Towards modulating protein-protein interactions: Clustering protein surfaces to identify biologically-relevant structural space to focus molecular design
Stephen Long1, Mark Smythe2, Peter Adams, Darryn Bryant and Tran Trung Tran
1sml@maths.uq.edu.au, School of Physical Sciences, Institute for Molecular Biosciences, The University of Queensland; 2M.Smythe@protagonist.com.au, Institute for Molecular Bioscience, The University of Queensland and Protagonist Pty. Ltd.
Identifying small molecules that modulate protein-protein interactions
continues to be a major challenge for drug discovery. This is
presumably a consequence of a different paradigm (large flat surfaces of
protein-protein interactions compared to cavities of existing
therapeutic targets), the immense size of the chemical universe
(1060 drug-like molecules) and a lack of knowledge of small
molecules that modulate protein-protein interactions as a starting
point for drug discovery.
To focus molecular selection processes for the discovery of molecules
from the vast chemical universe, that have the potential to modulate
protein-protein interactions, we have clustered protein contact surfaces
and identified common side chain positions of proteins involved in
molecular recognition events. Our thesis is based on the well-known
structure-function relation of medicinal chemistry. Consequently
identifying molecules that match common protein side chain shapes should
significantly impact on the discovery of molecules to modulate protein
functions. To achieve this, a database of homologous protein-protein complexes was
created. From this database, two datasets were extracted, each
representing the interaction region of pairs of proteins of these
complexes. The first was produced by extracting residues that form
contact (satisfying a maximum distance criterion) across the protein
interface. The second dataset contains isolated regions of the Connolly
surface of each protein that likewise satisfy a maximum distance
criterion that are in " contact " with opposing the interacting protein.
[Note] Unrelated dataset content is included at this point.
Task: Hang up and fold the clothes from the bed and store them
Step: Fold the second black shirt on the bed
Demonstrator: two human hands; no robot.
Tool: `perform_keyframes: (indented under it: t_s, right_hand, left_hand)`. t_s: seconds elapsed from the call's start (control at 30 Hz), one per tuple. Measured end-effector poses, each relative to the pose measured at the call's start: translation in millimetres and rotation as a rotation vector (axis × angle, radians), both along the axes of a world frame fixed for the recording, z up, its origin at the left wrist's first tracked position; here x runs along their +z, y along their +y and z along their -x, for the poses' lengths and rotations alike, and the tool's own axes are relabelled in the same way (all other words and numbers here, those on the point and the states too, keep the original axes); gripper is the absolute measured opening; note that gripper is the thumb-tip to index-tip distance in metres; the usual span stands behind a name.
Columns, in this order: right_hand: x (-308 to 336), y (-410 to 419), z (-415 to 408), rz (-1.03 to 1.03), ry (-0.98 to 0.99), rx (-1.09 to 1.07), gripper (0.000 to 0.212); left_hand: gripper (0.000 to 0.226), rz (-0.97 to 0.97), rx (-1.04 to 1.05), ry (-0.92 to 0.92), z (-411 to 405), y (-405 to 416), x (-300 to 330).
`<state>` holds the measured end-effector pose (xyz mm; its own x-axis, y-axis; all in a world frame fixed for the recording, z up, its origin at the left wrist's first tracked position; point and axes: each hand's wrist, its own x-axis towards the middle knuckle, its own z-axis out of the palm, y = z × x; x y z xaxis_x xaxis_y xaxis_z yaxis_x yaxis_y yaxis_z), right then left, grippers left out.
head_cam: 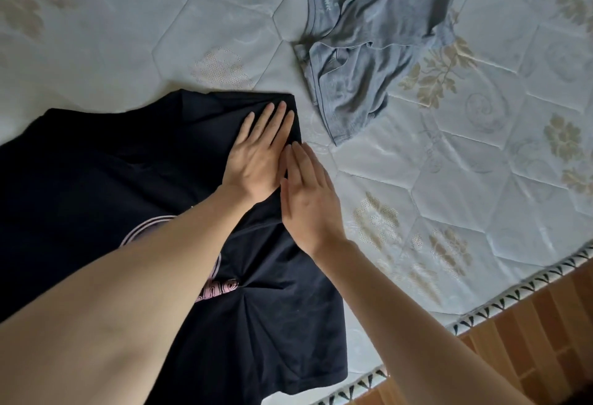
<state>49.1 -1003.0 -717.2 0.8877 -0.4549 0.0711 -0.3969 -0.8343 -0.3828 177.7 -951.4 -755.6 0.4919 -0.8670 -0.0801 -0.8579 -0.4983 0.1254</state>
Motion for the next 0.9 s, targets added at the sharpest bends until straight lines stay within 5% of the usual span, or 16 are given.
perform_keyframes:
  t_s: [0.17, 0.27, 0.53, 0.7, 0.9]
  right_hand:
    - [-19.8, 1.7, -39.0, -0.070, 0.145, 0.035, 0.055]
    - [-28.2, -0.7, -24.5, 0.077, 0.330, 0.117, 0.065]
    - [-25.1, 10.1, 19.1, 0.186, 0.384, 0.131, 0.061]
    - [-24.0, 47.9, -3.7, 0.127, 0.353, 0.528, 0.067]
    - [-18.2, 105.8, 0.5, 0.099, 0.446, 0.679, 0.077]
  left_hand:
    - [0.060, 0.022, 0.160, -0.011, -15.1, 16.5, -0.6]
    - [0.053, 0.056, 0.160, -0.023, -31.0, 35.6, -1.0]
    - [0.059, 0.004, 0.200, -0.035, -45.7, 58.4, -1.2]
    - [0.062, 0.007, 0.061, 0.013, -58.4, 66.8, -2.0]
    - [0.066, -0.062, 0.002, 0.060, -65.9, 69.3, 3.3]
This dataset also contains information about the electrostatic charge
of these interacting surfaces.
The aim of this research is to cluster features (or motifs) of each of
these datasets, hence extracting general information about the structure
of these interacting surfaces. Clustering these datasets, however, is a
significant challenge. Their large size excludes currently existing
clustering packages because they were too computationally expensive. To
overcome the limitation of computation time, a quick and simple method
to structurally compare our motifs was implemented and an algorithm that
efficiently that efficiently scans the search space was developed and
parallelised over a cluster of processors.